For football fans, game-day is a time for excitement. But when the amateur referees loomed over the game, that exciting experience was altered. Frustration towards the referees was expressed because there is something deeply pressed into the human spirit which yearns to be engaged in victory and excitement. When the referees stepped in the way, committed obvious and sweeping blunders, we were not fulfilled, and left to feel empty. While this might sound dramatic, our happiness as humans has been influenced by the display of athletes for thousands of years.

Take the ancient Greek Olympics as just one example. The Olympic Games began in 776 B.C., and their traditions are still upheld today. The athletes who compete in the Olympics are regarded as national heroes because, through their actions, their country is represented.

Shezad Baloch, a student and native of Pakistan, supports the idea. “(Sports) represent their country, their place, where they were born,” Baloch said. “People feel proud of them.”
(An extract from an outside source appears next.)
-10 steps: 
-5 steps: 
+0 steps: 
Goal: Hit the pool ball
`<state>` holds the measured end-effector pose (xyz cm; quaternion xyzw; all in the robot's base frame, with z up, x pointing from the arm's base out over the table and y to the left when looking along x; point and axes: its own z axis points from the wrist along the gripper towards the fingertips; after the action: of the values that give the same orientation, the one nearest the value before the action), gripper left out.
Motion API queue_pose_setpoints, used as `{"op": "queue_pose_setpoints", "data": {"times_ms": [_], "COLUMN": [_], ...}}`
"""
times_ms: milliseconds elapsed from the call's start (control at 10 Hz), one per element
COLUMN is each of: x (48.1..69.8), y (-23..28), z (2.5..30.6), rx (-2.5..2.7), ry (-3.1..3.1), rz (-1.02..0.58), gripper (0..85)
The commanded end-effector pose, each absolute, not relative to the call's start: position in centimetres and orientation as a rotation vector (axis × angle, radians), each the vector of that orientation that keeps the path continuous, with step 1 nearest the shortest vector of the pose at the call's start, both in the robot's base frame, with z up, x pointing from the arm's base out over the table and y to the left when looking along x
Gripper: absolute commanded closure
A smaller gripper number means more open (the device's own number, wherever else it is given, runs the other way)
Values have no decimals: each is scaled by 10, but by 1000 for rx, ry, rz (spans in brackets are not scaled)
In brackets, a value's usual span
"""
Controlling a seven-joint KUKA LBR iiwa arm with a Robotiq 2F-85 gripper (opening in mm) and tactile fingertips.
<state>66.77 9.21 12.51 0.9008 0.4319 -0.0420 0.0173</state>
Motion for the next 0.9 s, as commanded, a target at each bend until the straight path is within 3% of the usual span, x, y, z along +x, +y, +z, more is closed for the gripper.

Another interesting point must be observed. An athlete often comes to represent one group of people. When that athlete struggles against another athlete, a conflict between two groups of people is symbolized by the meeting. Two opposing teams meet, and each side’s only effort is to defeat the opponent, as if two nations engaged in a battle.

Those who engage in battle are often revered for their courage, strength, and wisdom, and the relationship between hero-warrior and hero-athlete is closely linked in our culture, as if each football team were a miniature army that fights for the integrity of its homeland.

For all these reasons, people weren’t upset at the NFL just because they need to sit in front of their television for three hours every week. They were upset because the athletes are presented and received as heroes, thrust into the center of cheering stadiums to fight on the field.

Just as in many other cultures throughout time, America hunger for glory. We seek for it in many places, but easily identify it the sport of football. In the pursuit of glory, heroes and enemies will always arise, and we know that. We expect it, accept it, and in some way, we need it.

What’s hard to stand is when our heroes can’t amaze us any longer.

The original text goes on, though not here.